Doctolib also illustrates this logic, with the recent acquisition of Medicus.
This trend reflects a break with the first generation of French Tech. French startups focused on a very specific function in order to quickly reach critical mass. Now, the most mature are seeking to broaden their functional scope, integrate complementary services and lock in their position within their ecosystem.
The economic logic is also evolving, when rates were close to zero, the priority was to finance organic growth as quickly as possible, in an environment where capital has become more selective, profitable companies now use their balance sheet to accelerate their development through acquisitions or vertical integration. Capital is no longer used solely to conquer a market but becomes a lever to restructure it.
It is precisely in this dynamic that Skello fits; the 200 million euros provided by Bridgepoint give the publisher the means to actively participate in the consolidation of a European market that is still very fragmented, like what Visma has achieved in Nordic management software or TeamSystem in Italy.

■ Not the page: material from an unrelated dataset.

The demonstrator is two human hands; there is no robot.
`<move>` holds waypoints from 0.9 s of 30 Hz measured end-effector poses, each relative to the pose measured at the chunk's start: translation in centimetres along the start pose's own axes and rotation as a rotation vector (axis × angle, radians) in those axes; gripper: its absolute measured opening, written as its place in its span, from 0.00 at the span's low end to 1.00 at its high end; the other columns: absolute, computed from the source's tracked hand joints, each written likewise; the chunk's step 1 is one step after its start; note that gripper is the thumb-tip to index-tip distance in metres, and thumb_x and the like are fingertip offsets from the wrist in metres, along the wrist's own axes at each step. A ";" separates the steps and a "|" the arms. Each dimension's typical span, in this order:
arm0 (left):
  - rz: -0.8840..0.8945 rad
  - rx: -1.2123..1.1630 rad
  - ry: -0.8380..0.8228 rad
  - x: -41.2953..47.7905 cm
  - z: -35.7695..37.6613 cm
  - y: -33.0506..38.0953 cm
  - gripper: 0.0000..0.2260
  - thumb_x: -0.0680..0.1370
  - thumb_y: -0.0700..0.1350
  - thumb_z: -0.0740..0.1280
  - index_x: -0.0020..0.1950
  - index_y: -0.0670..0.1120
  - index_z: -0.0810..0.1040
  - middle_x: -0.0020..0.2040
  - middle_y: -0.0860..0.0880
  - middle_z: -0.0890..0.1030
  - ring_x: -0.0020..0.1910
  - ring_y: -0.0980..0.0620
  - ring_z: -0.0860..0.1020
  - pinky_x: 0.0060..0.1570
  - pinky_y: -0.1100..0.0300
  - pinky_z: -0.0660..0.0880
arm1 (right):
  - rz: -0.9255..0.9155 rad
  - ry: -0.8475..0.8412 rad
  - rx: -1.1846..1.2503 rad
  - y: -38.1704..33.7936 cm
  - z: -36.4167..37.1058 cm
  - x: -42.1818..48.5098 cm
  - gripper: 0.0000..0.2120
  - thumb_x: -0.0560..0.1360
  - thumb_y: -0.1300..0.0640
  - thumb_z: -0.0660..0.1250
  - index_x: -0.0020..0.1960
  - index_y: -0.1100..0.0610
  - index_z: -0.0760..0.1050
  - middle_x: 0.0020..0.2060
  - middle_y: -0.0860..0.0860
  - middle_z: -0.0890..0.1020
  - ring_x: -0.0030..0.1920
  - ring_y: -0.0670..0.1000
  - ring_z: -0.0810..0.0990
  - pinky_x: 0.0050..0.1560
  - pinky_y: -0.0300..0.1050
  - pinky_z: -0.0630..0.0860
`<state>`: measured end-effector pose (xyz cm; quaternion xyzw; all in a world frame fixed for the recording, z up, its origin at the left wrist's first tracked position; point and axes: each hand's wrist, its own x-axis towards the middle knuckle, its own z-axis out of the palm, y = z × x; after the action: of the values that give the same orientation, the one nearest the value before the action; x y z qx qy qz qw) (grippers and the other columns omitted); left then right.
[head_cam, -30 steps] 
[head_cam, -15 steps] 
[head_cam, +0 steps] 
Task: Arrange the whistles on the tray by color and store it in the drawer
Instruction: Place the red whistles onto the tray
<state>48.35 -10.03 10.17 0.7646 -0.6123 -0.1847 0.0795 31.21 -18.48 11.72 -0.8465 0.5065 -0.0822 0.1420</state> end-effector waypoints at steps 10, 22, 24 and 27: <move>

Why the field team market is becoming strategic
The market Skello addresses has all the characteristics of a sector ripe for consolidation. Nearly 55% of European workers work in so-called “field” professions, the company points out. However, these employees remain among the least well equipped with digital tools. The ecosystem remains extremely fragmented. Many publishers specialize in a single function: planning, badging, time management, social compliance, payroll preparation, recruitment or even training. If this specialization has until now met the needs of the market, it is now reaching its limits.
Companies are now looking to reduce the number of software used daily. Human resources departments, like operational managers, favor platforms capable of unifying all employee-related processes.
This evolution replicates what Salesforce achieved in customer relationships or what ServiceNow built around business workflows: value gradually shifts from functionality to platform.
The challenge changes in nature
Until now, the main difficulty was convincing new customers. Tomorrow, Skello will have to face very different challenges: integrating teams from acquired companies, harmonizing several software architectures, unifying corporate cultures, managing sometimes very different national social regulations and maintaining profitability despite an accelerated expansion strategy. The most successful European consolidators have demonstrated that this integration capacity constitutes their main competitive advantage. This is the challenge that the Skello teams will now face.
A new stage for French Tech
This operation illustrates the gradual entry of part of French Tech into a new phase of its development. The first generations of French startups demonstrated that it was possible to create competitive software on a European scale. The most mature ones are now seeking to structure their market rather than simply taking share in it. This development is also changing the way we evaluate future technology champions.
In this regard, the 200 million euros announced by Skello do not only constitute one of the largest French operations of the year. They mark the appearance of a new generation of companies symbols of French Tech, now capable of using their capital to consolidate their industry rather than simply to accelerate their growth.